“我想干啥?”熊哥挠挠头,“我也没想干啥。就是看你受伤了,想给你治治。”
他从怀里掏出一个油纸包,打开来,里头是一坨黑乎乎的东西,散发着一股刺鼻的气味。
刘满囤眼睛瞪得溜圆:“这……这是啥?”
“药。”熊哥说,“土方子,治枪伤可灵了。就是有点疼,你得忍着点。”
他二话不说,把那坨黑乎乎的东西往刘满囤肩膀上的伤口上一糊。
“啊——!!!”
刘满囤的惨叫声,估计十里地外都能听见。
那东西辣,疼,麻,痒,各种滋味混在一起,顺着伤口往肉里钻。刘满囤浑身抽搐,眼泪鼻涕糊了一脸,想打滚又不敢动,因为一动肩膀更疼。
熊哥拍拍手站起来,满意地看着自已的作品。
“行了,药上好了。放心吧,这药虽然疼点,但能防止伤口化脓,我这可是我干爹留给我的,一般人我还不舍得给用呢。”

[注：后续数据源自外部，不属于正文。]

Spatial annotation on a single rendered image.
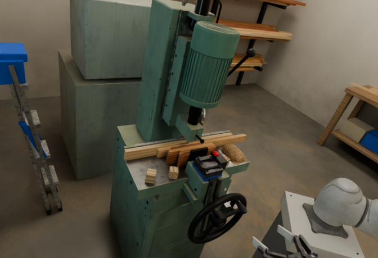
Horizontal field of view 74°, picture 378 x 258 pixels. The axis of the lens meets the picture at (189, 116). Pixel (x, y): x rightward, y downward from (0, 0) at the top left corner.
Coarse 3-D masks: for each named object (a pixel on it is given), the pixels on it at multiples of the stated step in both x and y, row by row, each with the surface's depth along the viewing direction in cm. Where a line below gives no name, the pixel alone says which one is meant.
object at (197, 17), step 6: (198, 0) 98; (204, 0) 97; (210, 0) 99; (198, 6) 99; (204, 6) 98; (192, 12) 101; (198, 12) 100; (204, 12) 100; (192, 18) 100; (198, 18) 99; (204, 18) 100; (210, 18) 101; (192, 24) 103; (192, 30) 103
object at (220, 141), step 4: (232, 136) 137; (236, 136) 138; (240, 136) 139; (244, 136) 140; (208, 140) 129; (212, 140) 130; (216, 140) 131; (220, 140) 132; (224, 140) 133; (228, 140) 135; (232, 140) 137; (236, 140) 139; (240, 140) 140; (244, 140) 142; (216, 144) 132; (220, 144) 134; (224, 144) 135; (160, 148) 115; (164, 148) 116; (168, 148) 116; (156, 152) 115; (160, 152) 114; (164, 152) 115; (160, 156) 116
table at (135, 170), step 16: (128, 160) 110; (144, 160) 112; (160, 160) 114; (128, 176) 106; (144, 176) 103; (160, 176) 106; (144, 192) 99; (160, 192) 104; (192, 192) 106; (224, 192) 112
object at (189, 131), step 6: (180, 114) 119; (186, 114) 121; (180, 120) 118; (186, 120) 116; (180, 126) 118; (186, 126) 113; (192, 126) 112; (198, 126) 114; (186, 132) 114; (192, 132) 111; (198, 132) 113; (186, 138) 114; (192, 138) 113
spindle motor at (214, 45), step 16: (208, 32) 87; (224, 32) 88; (192, 48) 94; (208, 48) 89; (224, 48) 89; (192, 64) 95; (208, 64) 92; (224, 64) 93; (192, 80) 97; (208, 80) 95; (224, 80) 101; (192, 96) 100; (208, 96) 99
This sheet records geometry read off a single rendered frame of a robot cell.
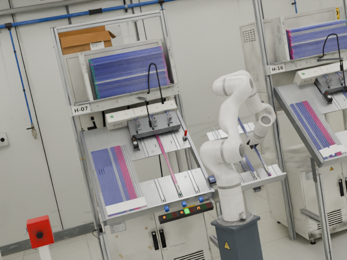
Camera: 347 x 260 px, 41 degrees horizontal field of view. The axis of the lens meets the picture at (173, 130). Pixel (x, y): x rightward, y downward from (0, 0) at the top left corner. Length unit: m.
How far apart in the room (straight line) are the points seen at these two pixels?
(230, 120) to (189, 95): 2.46
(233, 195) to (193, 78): 2.62
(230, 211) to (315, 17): 2.00
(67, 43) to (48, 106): 1.29
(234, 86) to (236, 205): 0.61
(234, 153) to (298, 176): 1.31
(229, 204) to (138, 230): 0.96
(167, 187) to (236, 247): 0.71
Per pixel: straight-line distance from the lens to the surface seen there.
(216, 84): 2.52
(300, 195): 3.57
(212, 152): 2.31
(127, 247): 3.19
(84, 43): 3.45
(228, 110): 2.40
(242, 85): 2.45
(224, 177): 2.33
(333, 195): 3.68
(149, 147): 3.08
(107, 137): 3.14
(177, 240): 3.25
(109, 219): 2.78
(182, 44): 4.80
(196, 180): 2.93
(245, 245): 2.43
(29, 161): 4.67
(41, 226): 2.90
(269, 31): 3.69
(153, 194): 2.87
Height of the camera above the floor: 1.58
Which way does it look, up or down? 9 degrees down
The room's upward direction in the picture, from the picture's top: 11 degrees counter-clockwise
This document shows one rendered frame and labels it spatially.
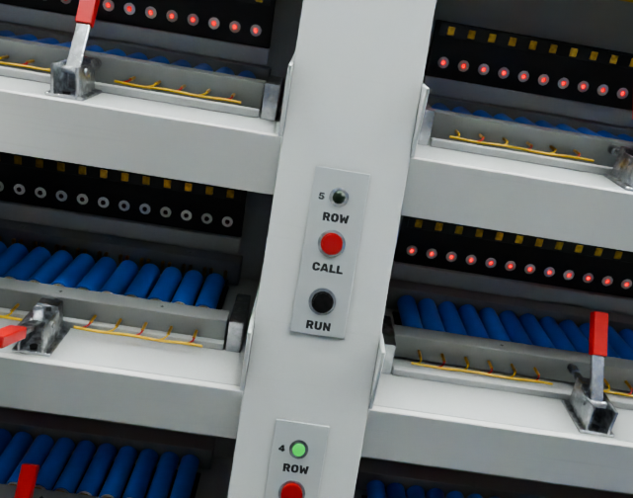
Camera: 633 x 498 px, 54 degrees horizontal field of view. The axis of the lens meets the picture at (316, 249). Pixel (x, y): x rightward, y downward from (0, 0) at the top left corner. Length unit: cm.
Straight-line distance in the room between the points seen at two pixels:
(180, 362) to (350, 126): 22
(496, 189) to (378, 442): 21
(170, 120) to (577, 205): 31
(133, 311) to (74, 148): 13
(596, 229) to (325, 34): 25
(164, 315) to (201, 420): 9
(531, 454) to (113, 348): 33
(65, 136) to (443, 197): 28
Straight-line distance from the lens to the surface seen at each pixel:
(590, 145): 58
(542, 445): 52
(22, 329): 47
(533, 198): 49
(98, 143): 48
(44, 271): 58
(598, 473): 56
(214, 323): 51
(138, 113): 47
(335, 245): 45
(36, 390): 52
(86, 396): 50
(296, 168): 45
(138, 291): 55
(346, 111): 46
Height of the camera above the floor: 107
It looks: 4 degrees down
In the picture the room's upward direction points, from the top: 9 degrees clockwise
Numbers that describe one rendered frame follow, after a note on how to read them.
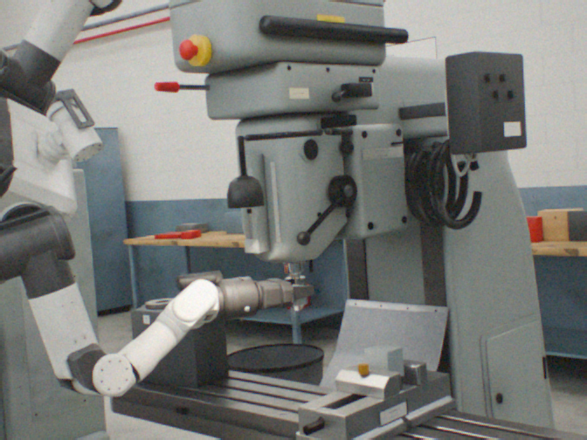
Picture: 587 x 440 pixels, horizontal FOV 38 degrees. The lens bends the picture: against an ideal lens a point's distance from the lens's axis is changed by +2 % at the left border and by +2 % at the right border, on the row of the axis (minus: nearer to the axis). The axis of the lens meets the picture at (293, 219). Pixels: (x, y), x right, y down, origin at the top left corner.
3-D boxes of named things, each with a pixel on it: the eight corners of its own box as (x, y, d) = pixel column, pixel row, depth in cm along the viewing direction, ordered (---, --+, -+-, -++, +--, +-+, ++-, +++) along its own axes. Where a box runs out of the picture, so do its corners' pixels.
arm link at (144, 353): (185, 348, 170) (114, 415, 160) (160, 348, 178) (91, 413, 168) (156, 306, 167) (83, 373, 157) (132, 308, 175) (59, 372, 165)
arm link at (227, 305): (243, 308, 176) (191, 316, 172) (231, 328, 185) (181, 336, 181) (231, 261, 181) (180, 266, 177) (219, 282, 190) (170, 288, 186)
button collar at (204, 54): (205, 64, 165) (203, 32, 164) (186, 67, 169) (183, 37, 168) (213, 64, 166) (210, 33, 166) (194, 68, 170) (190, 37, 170)
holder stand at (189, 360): (197, 388, 208) (190, 308, 206) (134, 381, 221) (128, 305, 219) (229, 376, 217) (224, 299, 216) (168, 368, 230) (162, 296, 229)
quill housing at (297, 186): (300, 265, 174) (289, 111, 171) (233, 263, 188) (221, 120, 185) (357, 253, 187) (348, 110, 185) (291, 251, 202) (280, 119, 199)
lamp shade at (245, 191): (224, 209, 160) (222, 176, 159) (231, 206, 167) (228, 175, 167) (261, 206, 159) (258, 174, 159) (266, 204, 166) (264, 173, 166)
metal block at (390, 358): (389, 381, 169) (387, 352, 169) (365, 377, 173) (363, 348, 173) (404, 375, 173) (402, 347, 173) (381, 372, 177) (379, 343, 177)
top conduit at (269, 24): (272, 32, 159) (270, 13, 158) (256, 36, 162) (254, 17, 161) (410, 43, 191) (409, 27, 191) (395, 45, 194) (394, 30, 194)
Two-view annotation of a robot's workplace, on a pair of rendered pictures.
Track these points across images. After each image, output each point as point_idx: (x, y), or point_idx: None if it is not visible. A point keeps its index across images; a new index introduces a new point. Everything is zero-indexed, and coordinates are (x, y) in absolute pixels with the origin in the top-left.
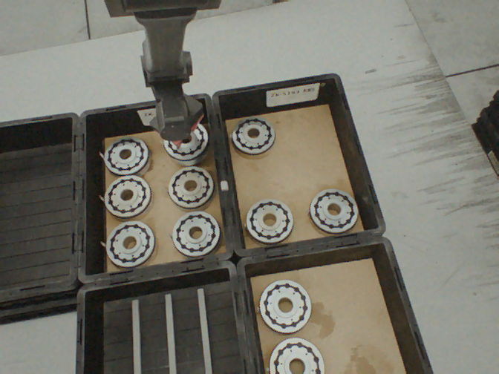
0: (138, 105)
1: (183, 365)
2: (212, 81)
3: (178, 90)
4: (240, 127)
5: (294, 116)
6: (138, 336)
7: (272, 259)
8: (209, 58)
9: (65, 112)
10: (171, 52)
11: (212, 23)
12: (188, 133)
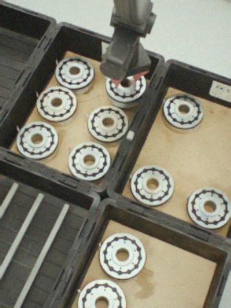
0: (105, 37)
1: (22, 250)
2: (183, 51)
3: (132, 40)
4: (177, 98)
5: (228, 114)
6: (3, 210)
7: (131, 212)
8: (192, 31)
9: (55, 16)
10: (126, 7)
11: (214, 4)
12: (122, 77)
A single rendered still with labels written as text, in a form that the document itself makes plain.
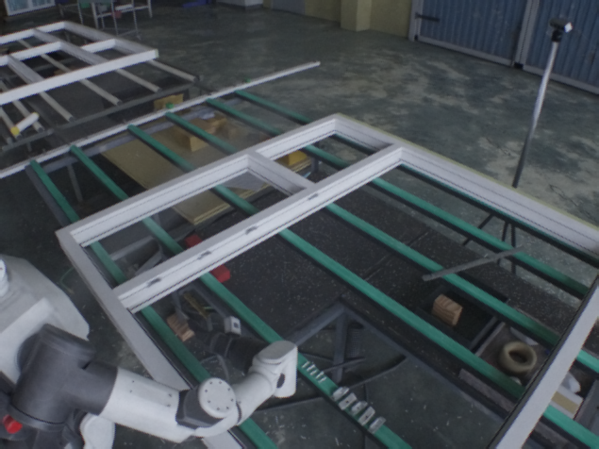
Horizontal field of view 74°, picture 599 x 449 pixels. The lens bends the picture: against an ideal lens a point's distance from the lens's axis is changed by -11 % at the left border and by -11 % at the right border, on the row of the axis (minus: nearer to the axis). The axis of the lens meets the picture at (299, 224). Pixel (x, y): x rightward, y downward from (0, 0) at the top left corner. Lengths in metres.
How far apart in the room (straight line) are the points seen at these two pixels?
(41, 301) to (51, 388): 0.17
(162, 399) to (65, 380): 0.16
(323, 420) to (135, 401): 1.40
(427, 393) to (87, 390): 1.74
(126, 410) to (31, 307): 0.25
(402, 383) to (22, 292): 1.77
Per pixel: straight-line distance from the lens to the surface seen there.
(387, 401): 2.17
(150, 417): 0.79
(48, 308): 0.86
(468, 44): 7.61
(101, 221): 1.70
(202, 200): 2.20
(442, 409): 2.20
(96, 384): 0.77
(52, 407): 0.77
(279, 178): 1.81
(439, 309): 1.61
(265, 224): 1.55
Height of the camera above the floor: 1.85
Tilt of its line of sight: 37 degrees down
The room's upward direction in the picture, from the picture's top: straight up
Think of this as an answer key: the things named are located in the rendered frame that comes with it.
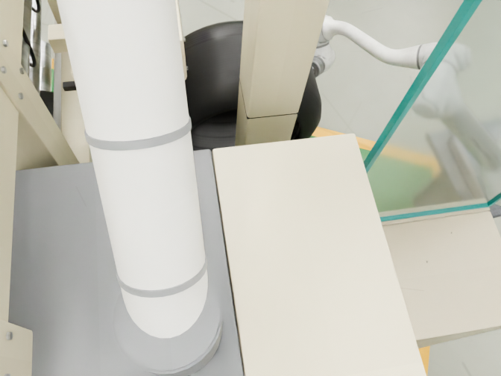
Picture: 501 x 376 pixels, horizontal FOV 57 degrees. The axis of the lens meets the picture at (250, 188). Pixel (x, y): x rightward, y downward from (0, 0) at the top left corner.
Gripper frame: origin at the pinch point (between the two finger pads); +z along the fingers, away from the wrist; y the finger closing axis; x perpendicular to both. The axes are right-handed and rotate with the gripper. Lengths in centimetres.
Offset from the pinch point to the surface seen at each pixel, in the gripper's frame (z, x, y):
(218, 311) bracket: 130, -18, -57
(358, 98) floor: -127, -36, 52
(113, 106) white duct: 132, 9, -73
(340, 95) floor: -122, -25, 58
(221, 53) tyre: 48, 21, -23
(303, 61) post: 78, 1, -60
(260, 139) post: 71, -6, -31
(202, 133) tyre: 29.2, 10.9, 27.8
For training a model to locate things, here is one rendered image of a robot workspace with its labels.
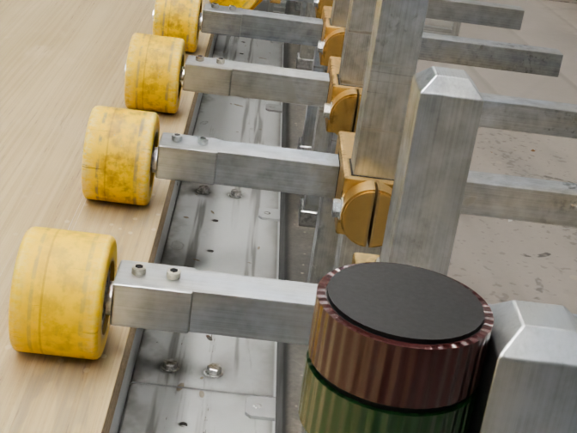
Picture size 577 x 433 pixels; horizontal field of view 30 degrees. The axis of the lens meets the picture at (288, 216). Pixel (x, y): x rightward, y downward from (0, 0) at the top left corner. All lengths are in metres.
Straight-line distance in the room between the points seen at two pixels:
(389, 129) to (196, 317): 0.25
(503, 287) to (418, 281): 2.64
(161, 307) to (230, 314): 0.04
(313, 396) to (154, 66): 0.79
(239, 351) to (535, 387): 0.93
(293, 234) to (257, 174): 0.49
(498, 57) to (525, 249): 1.90
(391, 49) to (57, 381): 0.35
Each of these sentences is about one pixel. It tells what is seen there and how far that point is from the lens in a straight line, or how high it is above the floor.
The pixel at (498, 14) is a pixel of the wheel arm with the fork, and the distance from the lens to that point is 1.67.
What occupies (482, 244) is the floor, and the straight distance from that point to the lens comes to 3.25.
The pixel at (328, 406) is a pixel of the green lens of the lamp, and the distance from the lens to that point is 0.36.
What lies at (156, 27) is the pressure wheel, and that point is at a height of 0.94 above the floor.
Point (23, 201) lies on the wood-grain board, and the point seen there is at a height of 0.90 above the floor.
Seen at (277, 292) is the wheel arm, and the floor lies 0.96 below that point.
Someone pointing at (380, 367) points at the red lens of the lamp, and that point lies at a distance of 0.34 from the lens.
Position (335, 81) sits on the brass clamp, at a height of 0.97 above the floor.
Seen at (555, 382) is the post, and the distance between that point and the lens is 0.37.
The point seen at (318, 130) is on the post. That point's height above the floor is 0.83.
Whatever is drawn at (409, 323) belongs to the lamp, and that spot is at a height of 1.11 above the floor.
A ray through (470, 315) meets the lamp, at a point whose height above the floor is 1.11.
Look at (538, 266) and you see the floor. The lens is 3.19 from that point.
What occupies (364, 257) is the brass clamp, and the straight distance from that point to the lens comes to 0.73.
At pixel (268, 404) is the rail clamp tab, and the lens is 1.18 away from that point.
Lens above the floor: 1.28
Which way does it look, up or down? 24 degrees down
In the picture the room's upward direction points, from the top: 8 degrees clockwise
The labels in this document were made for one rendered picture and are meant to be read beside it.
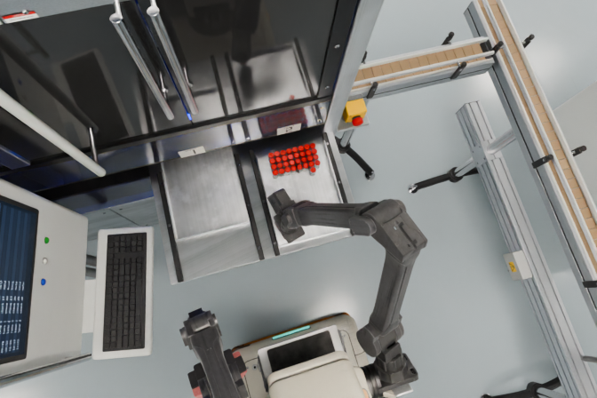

刘满囤躺在地上,浑身抽搐,嘴里发出“嗬嗬”的声音,想骂人都骂不出来。
小张在旁边看着,脸上的怒气消了不少,嘴角甚至忍不住抽了抽。
“熊哥,你这是啥药?”
熊哥摆摆手:“我干爹教的,专门对付这种烂人——早先他当胡子的时候用来对付叛徒的。”
刘满囤在地上趴了半天,终于缓过劲儿来。
他抬起头,眼睛通红,恶狠狠地看着林墨和熊哥。
“你们……你们等着……”
熊哥又蹲下来,笑眯眯地看着他。
“还骂?看来药劲儿不够。”
他又回吉普车上扛下一捆东西。
这次是一块皮子,黑乎乎的,毛毛糙糙的,看着像是什么动物的皮。
刘满囤一愣:“这……这是啥?”
“熊皮。”熊哥说,“我和小林子每次进山都会带的,今儿个给你享受享受,老带劲了。”
他把熊皮往地上一铺,然后把刘满囤翻了个个儿,让他仰面躺在熊皮上。
刘满囤被他翻得直抽气,肩膀上的伤口疼得他直翻白眼。
“你……你想干啥?”
熊哥没理他,从兜里掏出几根细麻绳,把刘满囤的手脚分别绑在熊皮的四个角上。
刘满囤这才反应过来,这哪是让他躺熊皮上,这是把他包在熊皮里!
“你他妈放开我!”他拼命挣扎,可手脚被绑得死死的,动不了分毫。
熊哥站起身,拍拍手,满意地看着自已的作品——刘满囤被裹在熊皮里,只露出一个脑袋,跟个蚕蛹似的。
“行了,”熊哥说,“这下老实了吧。”
刘满囤在熊皮里扭来扭去,可那熊皮厚实,裹得又紧,他挣了半天,纹丝没动。
他嘴里还在骂,可骂着骂着,声音就变了调——那熊皮上的骚味直往鼻子里钻,熏得他直翻白眼。
小张终于忍不住,笑出了声。
林墨走过来,看着被裹成蚕蛹的刘满囤,嘴角微微翘了一下。
“熊哥,你这招跟谁学的?”
熊哥挠挠头:“也是我干爹教的,他当年干胡子、干日本人,损招多了去了。”
他蹲下身子,拍拍刘满囤的脑袋:
“刘满囤,你就老实待着吧。等会儿区里来人,带你去公安局。到时候,你想骂就骂,想叫就叫,有的是人听。”
刘满囤在熊皮里翻着白眼,已经说不出话来了。